Prevalence and spectrum analysis of germline DICER1 variants of solid tumors: Decoding the mysterious signals of the genome.

Abstract

10578 Background: DICER1 syndrome is a rare genetic condition predisposing to multiple cancer types and causes by germline DICER1 variants. Deleterious mutations identified were mostly located in the RNase III domain.

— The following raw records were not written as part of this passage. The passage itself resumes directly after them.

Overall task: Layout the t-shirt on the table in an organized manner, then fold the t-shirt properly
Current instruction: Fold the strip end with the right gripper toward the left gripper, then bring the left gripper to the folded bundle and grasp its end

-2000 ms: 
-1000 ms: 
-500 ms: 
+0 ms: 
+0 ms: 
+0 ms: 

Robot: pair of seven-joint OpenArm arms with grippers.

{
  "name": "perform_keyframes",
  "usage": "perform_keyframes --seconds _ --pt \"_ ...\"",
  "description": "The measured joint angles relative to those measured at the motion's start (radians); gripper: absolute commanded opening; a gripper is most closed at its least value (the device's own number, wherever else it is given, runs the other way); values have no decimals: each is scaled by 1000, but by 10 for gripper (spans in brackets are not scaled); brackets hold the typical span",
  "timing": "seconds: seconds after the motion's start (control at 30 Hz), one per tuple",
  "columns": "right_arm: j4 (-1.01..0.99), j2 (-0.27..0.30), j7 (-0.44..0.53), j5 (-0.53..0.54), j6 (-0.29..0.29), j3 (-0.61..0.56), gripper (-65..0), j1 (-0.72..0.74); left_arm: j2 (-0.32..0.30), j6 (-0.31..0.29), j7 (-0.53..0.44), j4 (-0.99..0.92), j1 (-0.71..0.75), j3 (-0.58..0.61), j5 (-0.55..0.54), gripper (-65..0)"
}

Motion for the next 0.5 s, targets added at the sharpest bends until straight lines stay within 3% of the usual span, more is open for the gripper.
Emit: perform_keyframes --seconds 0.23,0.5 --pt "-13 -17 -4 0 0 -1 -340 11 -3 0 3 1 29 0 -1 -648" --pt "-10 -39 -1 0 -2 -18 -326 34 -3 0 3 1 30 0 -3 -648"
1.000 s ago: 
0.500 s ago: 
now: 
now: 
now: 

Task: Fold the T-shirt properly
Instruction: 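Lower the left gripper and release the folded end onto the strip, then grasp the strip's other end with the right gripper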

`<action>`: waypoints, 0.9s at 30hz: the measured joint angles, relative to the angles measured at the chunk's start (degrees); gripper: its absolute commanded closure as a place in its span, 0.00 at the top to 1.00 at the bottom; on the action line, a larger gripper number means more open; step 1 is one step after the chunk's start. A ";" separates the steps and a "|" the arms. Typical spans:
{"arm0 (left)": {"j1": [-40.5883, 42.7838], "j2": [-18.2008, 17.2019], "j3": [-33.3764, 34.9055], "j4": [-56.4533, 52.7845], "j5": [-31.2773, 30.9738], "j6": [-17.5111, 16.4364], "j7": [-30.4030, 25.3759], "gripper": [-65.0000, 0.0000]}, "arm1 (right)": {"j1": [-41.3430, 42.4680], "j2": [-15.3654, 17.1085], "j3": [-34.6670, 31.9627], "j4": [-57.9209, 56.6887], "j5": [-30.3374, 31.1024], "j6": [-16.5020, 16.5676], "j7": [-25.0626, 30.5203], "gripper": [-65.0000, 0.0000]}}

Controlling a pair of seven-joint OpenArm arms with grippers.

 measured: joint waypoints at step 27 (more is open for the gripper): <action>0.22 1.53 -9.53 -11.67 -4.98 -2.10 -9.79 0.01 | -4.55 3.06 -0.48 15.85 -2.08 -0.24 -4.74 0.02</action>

VUSs found in other domains may be also crucial in the inheritance of high-risk neoplasms although there is insufficient evidence. Our study aimed at describing the spectrum of DICER1 variants detected in solid tumors to improve the identification of potentially high-risk DICER1 variants. Methods: Germline mutations including SNV, small INDEL in 448 patients with solid tumors were analyzed by next-generation sequencing (NGS) panel. The pathogenicity of germline mutations was categorized based on American College of Medical Genetics and Genomics (ACMG) guidelines. Results: In total, 3 (0.67%) patients (diagnosed as bladder cancer, schwannoma, and medulloblastoma) were identified harboring truncating pathogenic (P)/likely pathogenic (LP) germline mutations in the RNase III domain. The remaining 445 (99.33%) patients carried 447 uncertain significance (VUS) mutations, of which 416 (92%) were missense mutations lied in different domains and 52% (234/450) located in exon 20-23. The median age was 60 years old with an age range from 0 to 90. The higher frequency cancer type contained lung cancer (35.9%), glioma (10.0%), liver cancer (8.4%). In addition, the two highest frequencies of DICER1 missense variants were c.3334A > G (p. Asn1112Asp, n = 58) and c.3227G > A (p. Ser1076Asn, n = 53), which lied in unknown functional domain of the protein and had been reported in Clinvar. Their clinical significance and pathogenicity remain further study. Conclusions: In our study, DICER1 germline mutations mostly occurred in exon 20-23 and 92% were missense mutations. We reported 3 new cases of tumors associated with DICER1 syndrome, which expanded the DICER1-related tumor spectrum. Understanding the clinical significance of germline DICER1 VUS could improve the identification of potentially high-risk variants. Reclassifying these variants could make them useful for predictive, prognostic, and preventive purposes in clinical practice.